S stands for so much more in mid-range Macan
It's amazing the difference one little letter can make.
Take the letter S, for example.
It can turn a mile into a smile.
And it can turn a slightly ordinary Porsche model into a cracking one.
The Porsche in question is the Macan S - the German maker's spunky mid-sized luxury SUV which, despite a recent major upgrade, remains one of the least expensive ways to get the famous sporting badge on a bonnet.
It's the middle choice of three Macan models - each separated in price by about 20 grand. That family tree starts with the entry-level Macan (called the Macan T in some markets) that costs about $93,500. For that, buyers get a car that looks the part, but with a slightly uninspiring four-cylinder turbocharged engine that pales behind its more expensive Macan siblings.
At the very top of the Macan tree is the GTS, for those who'd happily plonk down a tick over $138,000 for the flagship model.
And splitting that pair is the car tested here, the Macan S. Wanting for nothing, it brings fierce performance, all packaged up in a bundle costing about $113,200 (plus on-road costs).
Not cheap, by any means, but well worth the added spend.
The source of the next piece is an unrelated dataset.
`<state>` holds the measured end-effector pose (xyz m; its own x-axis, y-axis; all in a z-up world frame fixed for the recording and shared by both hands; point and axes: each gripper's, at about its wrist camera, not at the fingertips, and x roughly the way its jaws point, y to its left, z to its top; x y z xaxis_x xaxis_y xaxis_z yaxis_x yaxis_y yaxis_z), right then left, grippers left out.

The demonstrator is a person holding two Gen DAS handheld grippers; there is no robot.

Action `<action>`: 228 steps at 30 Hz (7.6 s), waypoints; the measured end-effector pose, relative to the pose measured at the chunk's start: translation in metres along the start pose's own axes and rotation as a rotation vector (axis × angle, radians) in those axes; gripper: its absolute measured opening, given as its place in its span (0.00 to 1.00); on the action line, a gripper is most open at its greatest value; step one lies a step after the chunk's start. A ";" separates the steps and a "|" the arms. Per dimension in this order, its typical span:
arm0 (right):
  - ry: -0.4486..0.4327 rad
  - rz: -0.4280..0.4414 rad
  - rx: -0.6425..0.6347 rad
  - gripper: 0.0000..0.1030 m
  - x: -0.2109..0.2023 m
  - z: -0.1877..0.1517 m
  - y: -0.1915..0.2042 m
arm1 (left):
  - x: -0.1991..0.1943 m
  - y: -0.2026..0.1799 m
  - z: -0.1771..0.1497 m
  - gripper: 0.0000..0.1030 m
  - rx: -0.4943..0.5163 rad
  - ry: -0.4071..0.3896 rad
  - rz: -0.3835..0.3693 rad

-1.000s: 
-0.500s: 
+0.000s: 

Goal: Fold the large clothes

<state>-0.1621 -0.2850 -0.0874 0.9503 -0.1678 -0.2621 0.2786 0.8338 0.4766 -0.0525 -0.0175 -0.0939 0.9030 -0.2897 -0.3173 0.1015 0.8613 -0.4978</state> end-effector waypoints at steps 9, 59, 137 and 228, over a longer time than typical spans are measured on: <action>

While the basic model Macan feels just that, the two higher-spec models drive off into the distance in terms of power, performance and prestige.
The Macan S (280kW, 520Nm) more than honours the promise of that badge on the bonnet - while at the top of the pile is the GTS, all 324kW and 550Nm of it.
The question, of course, is why spend more on the full-cream version when the Macan S is so good?
Yes, the GTS is quicker, but testing the Macan S hardly felt like an inconvenience.
Like the GTS, it feels every bit a Porsche (a criticism sometimes aimed at the basic Macan) and, in these SUV days, also looks like a Porsche. Most importantly it goes and sounds like a Porsche.
The two top-sped models get the maker's new, bi-turbo, 2.9-litre, V6 engine, which replaces a superseded, turbocharged 3-litre flat six, giving the Macan an impressive boost.
Coupled to the cracking PDK seven-speed dual-clutch transmission the Macan is responsive, rorty and razor sharp in the accuracy and feel of its steering, thanks to oodles of mechanical grip and incredibly confident cornering.
It is angry and, when pushed, just a little bit noisy. In short, pretty much everything that its milder sibling, the entry-level Macan (no S) is not.
The lighter, sharper engine delivers a flatter performance curve, superior low-speed takeoff and, in the S, a slick 0-100km/h sprint of just 4.6 seconds. That feels a world away from the standard Macan's 6.1 seconds, yet within a blink of the GTS version's 4.3-second sprint.
Unlike many cars offering gearshift paddles, those in the S are much more than a token addition in the Macan. It's an engine that likes to be driven hard and pushed within sight of its rev limits.
Once that engine hits the mid-range, a characteristic Porsche sound fills the cabin and the little SUV is suddenly well underway.
That memorable snap, crackle and pop arrive the instant the accelerator lifts at any decent speed.
The Macan S looks virtually identical to the GTS version, and the distance between base model and S is cavernous when compared to the step up from S to GTS.
Even the nice people at the Porsche dealership admit as much. "The GTS is a bit more edgy," said one of the brand faithful.
"But to be honest if I was buying a Macan I'd just get the S with the Chrono package."
Straight from the horse's mouth.
Inside, the Macan offers a very Porsche experience. Not as engaging nor as hardcore as the likes of the 911 or the company's newest plaything, the all-electric Taycan.
But the cabin geometry is unmistakably from the same stock as those cars - from the rather skinny steering wheel to the clock parked at the very top of the centre stack.
As with models like the big-brother Cayenne and the lithe Panamera, the Macan situates most of its vehicle function buttons down either side of the centre console, while climate control, audio and multimedia are higher in the driver's field of vision. They fall easily to hand and feel tactile and crisp.
The display screen doesn't break any new ground and some of the functions, like making a phone call, can be fiddly at times.
Perhaps the biggest omission is the lack of a head-up display which would be welcome insurance in a car that reaches the speed limit so effortlessly and efficiently.
Of course there's a real Germanic simplicity about the way the car is presented. Things just work with very little fuss or bother.
Right down to a tee. Or an S, perhaps.
PORSCHE MACAN S
* HOW BIG? Based on similar architecture as the popular Audi Q5, the Macan boasts solid interior space but a much more nimble character than its bigger sibling, the Porsche Cayenne.
* HOW FAST? Just 4.6 seconds of sound and fury to arrive at the speed limit.
* HOW THIRSTY? 10.2L/100km which is pretty impressive from a vehicle with such capability.
* HOW MUCH? The Macan S costs $113,200 before on-road costs.